An incident has three phases: detect, mitigate, resolve. Your job during a page is almost always mitigation — stop the bleeding — not root-cause analysis. Fixing the underlying bug can wait until business hours. Restoring service cannot.

Hold that distinction tightly. Engineers who try to find the real bug at 3 AM tend to spend hours and make things worse. Mitigators roll back, fail over, or shed load, then sleep and dig in fresh.

Hands-on Example

A practical triage flow when a page hits:

 Page received
    |
    v
Acknowledge in 5 min
    |
    v
Check dashboards & logs
    |
    v
Is it real?  -- no --> silence, file followup
    |
   yes
    |
    v
Can I mitigate fast?
 |              |
yes            no
 |              |
rollback /     escalate
failover /     to next person
feature flag      |
 |                v
 v             join war room
verify         mitigate together
 |
 v
file incident ticket -> postmortem

On-call triage flow

The whole flow assumes you can find runbooks. If you cannot, your first incident response improvement is writing them.
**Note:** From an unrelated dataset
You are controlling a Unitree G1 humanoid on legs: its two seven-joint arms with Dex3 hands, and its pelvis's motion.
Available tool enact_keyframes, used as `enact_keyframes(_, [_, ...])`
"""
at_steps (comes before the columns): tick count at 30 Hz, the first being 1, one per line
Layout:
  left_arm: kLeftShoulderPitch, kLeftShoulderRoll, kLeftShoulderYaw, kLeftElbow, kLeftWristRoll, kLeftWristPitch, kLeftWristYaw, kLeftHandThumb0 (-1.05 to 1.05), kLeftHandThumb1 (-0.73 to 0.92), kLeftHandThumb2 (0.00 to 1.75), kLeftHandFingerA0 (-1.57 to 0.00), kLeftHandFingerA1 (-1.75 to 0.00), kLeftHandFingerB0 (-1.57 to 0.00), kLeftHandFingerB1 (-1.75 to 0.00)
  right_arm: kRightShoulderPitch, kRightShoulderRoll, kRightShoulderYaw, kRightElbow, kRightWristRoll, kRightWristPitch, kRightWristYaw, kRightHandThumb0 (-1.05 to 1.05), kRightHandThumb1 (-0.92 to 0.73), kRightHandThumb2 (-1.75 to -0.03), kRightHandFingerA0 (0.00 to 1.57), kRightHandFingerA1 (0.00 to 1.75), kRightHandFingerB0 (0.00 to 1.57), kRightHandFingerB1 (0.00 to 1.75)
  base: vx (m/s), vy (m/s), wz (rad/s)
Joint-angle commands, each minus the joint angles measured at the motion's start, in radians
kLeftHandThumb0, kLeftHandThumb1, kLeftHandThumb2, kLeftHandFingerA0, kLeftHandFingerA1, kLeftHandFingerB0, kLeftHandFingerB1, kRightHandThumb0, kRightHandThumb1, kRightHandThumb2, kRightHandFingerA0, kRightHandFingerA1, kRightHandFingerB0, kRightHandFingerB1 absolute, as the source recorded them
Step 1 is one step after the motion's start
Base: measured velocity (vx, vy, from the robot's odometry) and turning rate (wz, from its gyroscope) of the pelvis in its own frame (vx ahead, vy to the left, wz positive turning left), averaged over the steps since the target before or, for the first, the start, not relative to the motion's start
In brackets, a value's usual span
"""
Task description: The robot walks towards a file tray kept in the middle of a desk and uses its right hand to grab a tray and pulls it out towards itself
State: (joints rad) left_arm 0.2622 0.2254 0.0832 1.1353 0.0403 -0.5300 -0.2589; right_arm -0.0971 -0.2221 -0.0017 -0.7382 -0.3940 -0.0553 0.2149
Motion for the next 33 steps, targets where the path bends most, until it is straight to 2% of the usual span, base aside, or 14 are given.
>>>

A good page acknowledgement message in chat: “Got it, looking at dashboards.” A good update five minutes later: “Confirmed elevated 5xx on checkout-api since 02:47 UTC. Rolling back deploy abc123, ETA 3 min.” Frequent, factual, short.

Common Pitfalls

Heroics over communication: silently debugging for 40 minutes scares your team and blocks help.
Skipping the rollback: “I will just patch forward” at 3 AM is famously how 30-minute incidents become 4-hour ones.
Ignoring noisy alerts: every false page erodes trust in the system. Silence or tune them deliberately, not by reflex.
No handoff at shift end: incidents in flight need a clear written handoff to the next on-call.
Treating postmortems as blame: blameless retros are the only kind that produce real fixes.

Practical Tips

Before your shift starts, read the runbooks for the top 5 services you might be paged for. Test that your laptop, VPN, 2FA, and paging app actually work — before the page, not during. Keep a paper notebook next to the bed; pages knock thoughts out of your head fast. After every incident you handle, write a 10-line note: what paged, what you did, what you wished existed. Those notes become runbooks. Push hard on tuning alerts: every false page is a tax on sleep and morale, and fixing alert quality is real engineering work, not avoidance.

Wrap-up

On-call is a forcing function. It teaches you what your system actually does in production, not what the design doc claimed. The engineers who get the most out of it are not the ones who never get paged — they are the ones who make each page produce a runbook, a fix, or a tuned alert so the next person sleeps better. Treat your rotation as a teaching tool for the team, and it stops being a thing you dread.